### TASK TO COMPLETE
Look through the lines below and copy each one that includes "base".

(Data items)
▼▼▼

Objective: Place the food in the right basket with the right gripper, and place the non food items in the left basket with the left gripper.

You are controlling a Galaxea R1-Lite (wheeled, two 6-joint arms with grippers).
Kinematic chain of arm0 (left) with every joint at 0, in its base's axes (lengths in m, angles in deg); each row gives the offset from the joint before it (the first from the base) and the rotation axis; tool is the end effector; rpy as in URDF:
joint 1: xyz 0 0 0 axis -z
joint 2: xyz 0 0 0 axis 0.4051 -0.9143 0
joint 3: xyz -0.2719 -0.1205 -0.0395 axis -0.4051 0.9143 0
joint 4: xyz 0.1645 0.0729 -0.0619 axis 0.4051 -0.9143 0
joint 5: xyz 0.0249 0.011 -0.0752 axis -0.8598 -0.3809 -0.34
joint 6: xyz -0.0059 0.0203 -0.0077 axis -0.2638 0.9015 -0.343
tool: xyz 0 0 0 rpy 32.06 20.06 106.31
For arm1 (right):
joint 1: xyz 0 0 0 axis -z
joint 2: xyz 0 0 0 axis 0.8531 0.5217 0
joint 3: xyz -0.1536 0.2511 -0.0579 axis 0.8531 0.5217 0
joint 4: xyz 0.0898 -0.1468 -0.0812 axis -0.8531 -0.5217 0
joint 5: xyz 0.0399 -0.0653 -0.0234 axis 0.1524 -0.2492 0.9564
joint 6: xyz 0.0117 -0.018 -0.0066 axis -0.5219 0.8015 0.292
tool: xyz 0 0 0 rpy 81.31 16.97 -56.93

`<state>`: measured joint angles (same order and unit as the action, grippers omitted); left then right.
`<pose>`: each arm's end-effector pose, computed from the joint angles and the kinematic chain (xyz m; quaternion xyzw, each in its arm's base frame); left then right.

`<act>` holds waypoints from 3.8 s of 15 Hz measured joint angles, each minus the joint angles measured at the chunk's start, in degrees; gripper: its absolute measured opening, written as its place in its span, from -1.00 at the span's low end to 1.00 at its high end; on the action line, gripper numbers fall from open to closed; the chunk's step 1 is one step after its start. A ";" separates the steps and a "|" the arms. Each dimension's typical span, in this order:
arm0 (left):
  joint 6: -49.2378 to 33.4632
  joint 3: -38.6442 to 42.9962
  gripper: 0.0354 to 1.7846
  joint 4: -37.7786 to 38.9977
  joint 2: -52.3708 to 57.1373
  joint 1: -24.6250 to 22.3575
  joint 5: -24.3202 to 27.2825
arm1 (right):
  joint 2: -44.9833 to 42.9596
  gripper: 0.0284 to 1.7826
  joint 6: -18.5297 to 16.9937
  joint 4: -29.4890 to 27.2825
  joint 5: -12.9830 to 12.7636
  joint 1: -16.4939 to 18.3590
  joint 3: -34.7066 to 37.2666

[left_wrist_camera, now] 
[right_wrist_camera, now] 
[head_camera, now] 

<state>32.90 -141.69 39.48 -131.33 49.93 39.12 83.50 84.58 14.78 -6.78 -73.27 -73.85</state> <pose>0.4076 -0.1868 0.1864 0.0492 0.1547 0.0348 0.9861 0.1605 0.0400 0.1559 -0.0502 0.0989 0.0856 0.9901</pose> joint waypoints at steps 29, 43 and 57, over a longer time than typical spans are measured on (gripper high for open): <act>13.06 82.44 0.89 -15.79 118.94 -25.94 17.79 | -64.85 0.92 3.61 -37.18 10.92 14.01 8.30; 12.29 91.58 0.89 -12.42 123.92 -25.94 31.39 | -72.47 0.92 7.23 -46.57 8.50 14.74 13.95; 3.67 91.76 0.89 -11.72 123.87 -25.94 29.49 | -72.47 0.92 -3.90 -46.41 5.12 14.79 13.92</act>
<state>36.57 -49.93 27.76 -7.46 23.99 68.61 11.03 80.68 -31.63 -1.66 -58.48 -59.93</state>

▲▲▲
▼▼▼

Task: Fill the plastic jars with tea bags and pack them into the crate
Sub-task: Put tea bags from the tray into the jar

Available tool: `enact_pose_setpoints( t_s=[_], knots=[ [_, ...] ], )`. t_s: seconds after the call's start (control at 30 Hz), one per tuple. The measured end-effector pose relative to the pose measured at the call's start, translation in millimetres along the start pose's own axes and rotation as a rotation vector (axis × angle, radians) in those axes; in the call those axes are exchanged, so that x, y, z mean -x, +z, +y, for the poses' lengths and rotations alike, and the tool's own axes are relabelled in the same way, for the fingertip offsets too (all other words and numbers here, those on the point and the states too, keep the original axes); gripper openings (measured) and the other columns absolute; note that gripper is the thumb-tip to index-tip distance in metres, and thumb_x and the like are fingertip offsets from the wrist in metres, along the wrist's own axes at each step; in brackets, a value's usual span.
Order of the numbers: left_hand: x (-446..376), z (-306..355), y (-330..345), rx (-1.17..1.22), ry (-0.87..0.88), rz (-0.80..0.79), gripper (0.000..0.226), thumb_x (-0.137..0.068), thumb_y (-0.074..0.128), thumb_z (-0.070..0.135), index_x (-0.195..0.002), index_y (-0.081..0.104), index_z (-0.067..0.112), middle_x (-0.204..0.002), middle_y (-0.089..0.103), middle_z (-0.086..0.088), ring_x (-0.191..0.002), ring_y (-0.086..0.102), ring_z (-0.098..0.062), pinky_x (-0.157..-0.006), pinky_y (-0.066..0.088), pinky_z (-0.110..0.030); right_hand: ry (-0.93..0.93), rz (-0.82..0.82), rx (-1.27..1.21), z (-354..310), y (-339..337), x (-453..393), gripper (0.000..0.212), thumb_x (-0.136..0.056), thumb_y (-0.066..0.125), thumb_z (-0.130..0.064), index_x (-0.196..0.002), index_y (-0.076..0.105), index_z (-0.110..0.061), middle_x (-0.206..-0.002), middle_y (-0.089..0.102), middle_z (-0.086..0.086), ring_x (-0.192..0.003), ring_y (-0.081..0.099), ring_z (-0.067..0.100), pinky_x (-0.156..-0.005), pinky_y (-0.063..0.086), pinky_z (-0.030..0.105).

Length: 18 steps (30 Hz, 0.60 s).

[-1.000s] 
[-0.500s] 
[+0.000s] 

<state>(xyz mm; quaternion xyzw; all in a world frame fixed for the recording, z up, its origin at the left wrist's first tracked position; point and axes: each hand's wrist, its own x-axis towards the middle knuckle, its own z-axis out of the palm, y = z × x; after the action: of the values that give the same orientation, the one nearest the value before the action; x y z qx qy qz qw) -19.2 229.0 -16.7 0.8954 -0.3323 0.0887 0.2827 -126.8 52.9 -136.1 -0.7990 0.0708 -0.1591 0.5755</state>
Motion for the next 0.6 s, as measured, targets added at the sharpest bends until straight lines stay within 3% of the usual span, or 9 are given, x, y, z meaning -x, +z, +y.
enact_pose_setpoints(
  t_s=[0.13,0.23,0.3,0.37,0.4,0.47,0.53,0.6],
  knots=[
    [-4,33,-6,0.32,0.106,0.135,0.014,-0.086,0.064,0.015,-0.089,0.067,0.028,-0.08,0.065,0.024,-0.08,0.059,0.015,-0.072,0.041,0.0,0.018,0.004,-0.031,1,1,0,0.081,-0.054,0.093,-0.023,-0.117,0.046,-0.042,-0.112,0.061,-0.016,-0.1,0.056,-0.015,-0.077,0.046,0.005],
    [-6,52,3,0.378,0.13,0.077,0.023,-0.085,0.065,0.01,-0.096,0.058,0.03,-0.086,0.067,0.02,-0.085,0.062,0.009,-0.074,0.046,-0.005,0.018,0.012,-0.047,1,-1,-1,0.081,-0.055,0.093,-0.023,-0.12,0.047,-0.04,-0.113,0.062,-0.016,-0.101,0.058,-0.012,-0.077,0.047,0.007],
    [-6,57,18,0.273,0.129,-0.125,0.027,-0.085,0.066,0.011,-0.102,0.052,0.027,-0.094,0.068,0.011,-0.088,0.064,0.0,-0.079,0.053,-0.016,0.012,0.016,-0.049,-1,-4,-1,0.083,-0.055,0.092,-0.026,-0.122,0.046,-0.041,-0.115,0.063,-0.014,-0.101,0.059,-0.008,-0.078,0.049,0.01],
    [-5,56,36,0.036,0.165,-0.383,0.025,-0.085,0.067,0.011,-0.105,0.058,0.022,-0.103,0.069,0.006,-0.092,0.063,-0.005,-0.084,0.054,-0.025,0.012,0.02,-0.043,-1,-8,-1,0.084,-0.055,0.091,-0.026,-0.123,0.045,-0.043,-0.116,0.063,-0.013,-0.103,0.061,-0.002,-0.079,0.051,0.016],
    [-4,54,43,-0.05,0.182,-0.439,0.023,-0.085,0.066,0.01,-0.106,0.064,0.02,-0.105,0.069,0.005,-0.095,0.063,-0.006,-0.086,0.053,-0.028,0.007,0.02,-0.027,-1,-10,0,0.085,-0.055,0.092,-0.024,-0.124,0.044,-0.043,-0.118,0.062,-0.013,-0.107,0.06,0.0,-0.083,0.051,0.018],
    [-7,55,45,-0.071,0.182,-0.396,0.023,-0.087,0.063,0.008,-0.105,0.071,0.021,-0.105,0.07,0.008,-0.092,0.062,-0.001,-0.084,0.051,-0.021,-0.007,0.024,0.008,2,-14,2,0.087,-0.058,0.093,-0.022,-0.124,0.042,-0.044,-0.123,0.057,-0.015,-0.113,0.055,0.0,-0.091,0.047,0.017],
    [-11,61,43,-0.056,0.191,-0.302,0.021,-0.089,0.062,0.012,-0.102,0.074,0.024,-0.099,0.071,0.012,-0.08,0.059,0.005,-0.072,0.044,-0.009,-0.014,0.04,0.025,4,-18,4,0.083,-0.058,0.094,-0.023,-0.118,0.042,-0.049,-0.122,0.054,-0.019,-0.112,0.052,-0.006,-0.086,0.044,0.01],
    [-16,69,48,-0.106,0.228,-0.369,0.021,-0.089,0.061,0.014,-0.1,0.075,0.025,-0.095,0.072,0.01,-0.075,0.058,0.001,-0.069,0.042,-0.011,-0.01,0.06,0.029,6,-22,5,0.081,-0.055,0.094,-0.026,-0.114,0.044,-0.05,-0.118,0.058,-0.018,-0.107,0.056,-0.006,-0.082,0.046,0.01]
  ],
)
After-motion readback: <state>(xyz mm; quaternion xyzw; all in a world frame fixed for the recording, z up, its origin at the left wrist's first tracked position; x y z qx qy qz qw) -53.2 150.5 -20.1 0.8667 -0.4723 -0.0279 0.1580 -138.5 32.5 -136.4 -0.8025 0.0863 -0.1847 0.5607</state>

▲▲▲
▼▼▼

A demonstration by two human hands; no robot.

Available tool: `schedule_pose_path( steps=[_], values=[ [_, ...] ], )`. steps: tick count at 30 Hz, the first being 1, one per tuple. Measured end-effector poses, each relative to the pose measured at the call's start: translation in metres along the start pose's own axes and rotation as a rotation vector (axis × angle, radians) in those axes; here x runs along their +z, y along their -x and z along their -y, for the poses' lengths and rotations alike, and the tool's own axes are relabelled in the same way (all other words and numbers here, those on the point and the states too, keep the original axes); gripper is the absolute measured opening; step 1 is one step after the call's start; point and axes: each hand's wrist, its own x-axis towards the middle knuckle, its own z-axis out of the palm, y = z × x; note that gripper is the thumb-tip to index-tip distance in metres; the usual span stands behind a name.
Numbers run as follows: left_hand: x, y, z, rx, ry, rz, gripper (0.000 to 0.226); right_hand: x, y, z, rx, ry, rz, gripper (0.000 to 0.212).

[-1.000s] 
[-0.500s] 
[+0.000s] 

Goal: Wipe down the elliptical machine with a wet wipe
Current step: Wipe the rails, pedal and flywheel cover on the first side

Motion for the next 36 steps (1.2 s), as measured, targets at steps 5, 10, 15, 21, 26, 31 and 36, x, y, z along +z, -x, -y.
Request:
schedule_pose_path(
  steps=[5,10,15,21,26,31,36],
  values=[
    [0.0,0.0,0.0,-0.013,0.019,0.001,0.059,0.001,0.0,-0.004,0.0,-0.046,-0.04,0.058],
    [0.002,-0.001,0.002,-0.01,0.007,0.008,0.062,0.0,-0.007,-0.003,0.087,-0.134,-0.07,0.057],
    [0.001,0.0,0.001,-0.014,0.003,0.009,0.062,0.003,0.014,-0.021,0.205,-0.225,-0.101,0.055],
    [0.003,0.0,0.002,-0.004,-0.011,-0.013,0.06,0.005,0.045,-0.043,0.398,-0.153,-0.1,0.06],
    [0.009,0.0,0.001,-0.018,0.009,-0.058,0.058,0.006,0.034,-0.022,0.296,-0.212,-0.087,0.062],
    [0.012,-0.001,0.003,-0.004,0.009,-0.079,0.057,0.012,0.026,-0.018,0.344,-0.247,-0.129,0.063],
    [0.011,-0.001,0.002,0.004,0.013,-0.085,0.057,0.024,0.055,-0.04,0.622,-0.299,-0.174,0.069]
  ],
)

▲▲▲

### TASK RESULT
Kinematic chain of arm0 (left) with every joint at 0, in its base's axes (lengths in m, angles in deg); each row gives the offset from the joint before it (the first from the base) and the rotation axis; tool is the end effector; rpy as in URDF:
`<pose>`: each arm's end-effector pose, computed from the joint angles and the kinematic chain (xyz m; quaternion xyzw, each in its arm's base frame); left then right.

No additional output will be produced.